= ABOUT THIS EXERCISE =
Your answer should be an exact copy of every record.

= LISTED RECORDS =
Segment Open
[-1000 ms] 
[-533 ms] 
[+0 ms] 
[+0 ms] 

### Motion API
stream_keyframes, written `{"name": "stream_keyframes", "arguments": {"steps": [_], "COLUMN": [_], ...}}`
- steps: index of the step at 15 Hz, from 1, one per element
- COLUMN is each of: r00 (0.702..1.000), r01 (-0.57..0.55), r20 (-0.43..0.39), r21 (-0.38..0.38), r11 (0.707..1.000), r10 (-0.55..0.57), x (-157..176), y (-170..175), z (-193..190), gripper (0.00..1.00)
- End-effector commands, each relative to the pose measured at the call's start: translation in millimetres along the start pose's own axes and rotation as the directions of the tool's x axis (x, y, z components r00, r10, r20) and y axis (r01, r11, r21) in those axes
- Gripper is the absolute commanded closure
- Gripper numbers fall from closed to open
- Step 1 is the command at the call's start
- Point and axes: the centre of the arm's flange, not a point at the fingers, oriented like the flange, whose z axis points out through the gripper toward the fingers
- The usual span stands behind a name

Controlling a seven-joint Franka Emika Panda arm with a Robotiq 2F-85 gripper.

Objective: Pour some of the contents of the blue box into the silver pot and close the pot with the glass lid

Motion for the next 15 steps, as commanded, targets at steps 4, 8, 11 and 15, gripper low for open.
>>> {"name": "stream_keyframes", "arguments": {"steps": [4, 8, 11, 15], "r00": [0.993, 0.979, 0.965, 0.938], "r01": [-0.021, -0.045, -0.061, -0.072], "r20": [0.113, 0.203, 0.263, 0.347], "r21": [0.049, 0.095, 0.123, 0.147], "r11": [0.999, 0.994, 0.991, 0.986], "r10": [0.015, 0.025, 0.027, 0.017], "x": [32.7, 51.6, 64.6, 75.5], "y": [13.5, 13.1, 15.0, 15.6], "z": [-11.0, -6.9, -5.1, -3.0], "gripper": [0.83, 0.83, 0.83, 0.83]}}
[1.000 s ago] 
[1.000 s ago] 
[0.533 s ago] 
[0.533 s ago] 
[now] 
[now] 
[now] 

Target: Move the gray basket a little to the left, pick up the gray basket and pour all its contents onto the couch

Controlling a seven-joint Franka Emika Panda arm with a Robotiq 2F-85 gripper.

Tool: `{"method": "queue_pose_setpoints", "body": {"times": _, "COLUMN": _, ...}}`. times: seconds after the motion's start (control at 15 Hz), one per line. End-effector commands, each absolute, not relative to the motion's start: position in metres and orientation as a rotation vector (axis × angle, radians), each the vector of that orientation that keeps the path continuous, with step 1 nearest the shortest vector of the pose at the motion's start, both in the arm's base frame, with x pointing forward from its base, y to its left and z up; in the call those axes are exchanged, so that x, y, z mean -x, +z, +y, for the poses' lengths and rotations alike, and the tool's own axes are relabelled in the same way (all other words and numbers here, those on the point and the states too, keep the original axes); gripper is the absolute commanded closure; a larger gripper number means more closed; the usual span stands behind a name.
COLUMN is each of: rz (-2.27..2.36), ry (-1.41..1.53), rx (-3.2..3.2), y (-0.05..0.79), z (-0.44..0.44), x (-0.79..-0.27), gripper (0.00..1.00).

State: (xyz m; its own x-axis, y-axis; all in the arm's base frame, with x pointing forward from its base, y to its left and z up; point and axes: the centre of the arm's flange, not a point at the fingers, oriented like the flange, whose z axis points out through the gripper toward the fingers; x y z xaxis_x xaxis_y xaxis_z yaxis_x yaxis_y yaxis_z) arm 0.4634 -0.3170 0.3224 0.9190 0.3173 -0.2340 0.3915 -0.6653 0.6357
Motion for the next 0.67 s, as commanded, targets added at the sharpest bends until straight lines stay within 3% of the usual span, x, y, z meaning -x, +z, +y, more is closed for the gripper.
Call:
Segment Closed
= WRITTEN ANSWER =
[-1000 ms] 
[-533 ms] 
[+0 ms] 
[+0 ms] 

### Motion API
stream_keyframes, written `{"name": "stream_keyframes", "arguments": {"steps": [_], "COLUMN": [_], ...}}`
- steps: index of the step at 15 Hz, from 1, one per element
- COLUMN is each of: r00 (0.702..1.000), r01 (-0.57..0.55), r20 (-0.43..0.39), r21 (-0.38..0.38), r11 (0.707..1.000), r10 (-0.55..0.57), x (-157..176), y (-170..175), z (-193..190), gripper (0.00..1.00)
- End-effector commands, each relative to the pose measured at the call's start: translation in millimetres along the start pose's own axes and rotation as the directions of the tool's x axis (x, y, z components r00, r10, r20) and y axis (r01, r11, r21) in those axes
- Gripper is the absolute commanded closure
- Gripper numbers fall from closed to open
- Step 1 is the command at the call's start
- Point and axes: the centre of the arm's flange, not a point at the fingers, oriented like the flange, whose z axis points out through the gripper toward the fingers
- The usual span stands behind a name

Controlling a seven-joint Franka Emika Panda arm with a Robotiq 2F-85 gripper.

Objective: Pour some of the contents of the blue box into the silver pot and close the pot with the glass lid

Motion for the next 15 steps, as commanded, targets at steps 4, 8, 11 and 15, gripper low for open.
>>> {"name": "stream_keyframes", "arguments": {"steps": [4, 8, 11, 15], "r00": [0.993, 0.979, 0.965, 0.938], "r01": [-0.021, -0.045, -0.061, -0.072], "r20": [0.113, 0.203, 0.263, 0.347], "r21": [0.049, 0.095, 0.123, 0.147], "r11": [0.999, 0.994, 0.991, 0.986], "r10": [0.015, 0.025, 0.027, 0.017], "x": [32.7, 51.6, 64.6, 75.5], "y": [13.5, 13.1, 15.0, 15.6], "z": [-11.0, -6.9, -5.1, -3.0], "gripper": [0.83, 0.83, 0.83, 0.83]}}
[1.000 s ago] 
[1.000 s ago] 
[0.533 s ago] 
[0.533 s ago] 
[now] 
[now] 
[now] 

Target: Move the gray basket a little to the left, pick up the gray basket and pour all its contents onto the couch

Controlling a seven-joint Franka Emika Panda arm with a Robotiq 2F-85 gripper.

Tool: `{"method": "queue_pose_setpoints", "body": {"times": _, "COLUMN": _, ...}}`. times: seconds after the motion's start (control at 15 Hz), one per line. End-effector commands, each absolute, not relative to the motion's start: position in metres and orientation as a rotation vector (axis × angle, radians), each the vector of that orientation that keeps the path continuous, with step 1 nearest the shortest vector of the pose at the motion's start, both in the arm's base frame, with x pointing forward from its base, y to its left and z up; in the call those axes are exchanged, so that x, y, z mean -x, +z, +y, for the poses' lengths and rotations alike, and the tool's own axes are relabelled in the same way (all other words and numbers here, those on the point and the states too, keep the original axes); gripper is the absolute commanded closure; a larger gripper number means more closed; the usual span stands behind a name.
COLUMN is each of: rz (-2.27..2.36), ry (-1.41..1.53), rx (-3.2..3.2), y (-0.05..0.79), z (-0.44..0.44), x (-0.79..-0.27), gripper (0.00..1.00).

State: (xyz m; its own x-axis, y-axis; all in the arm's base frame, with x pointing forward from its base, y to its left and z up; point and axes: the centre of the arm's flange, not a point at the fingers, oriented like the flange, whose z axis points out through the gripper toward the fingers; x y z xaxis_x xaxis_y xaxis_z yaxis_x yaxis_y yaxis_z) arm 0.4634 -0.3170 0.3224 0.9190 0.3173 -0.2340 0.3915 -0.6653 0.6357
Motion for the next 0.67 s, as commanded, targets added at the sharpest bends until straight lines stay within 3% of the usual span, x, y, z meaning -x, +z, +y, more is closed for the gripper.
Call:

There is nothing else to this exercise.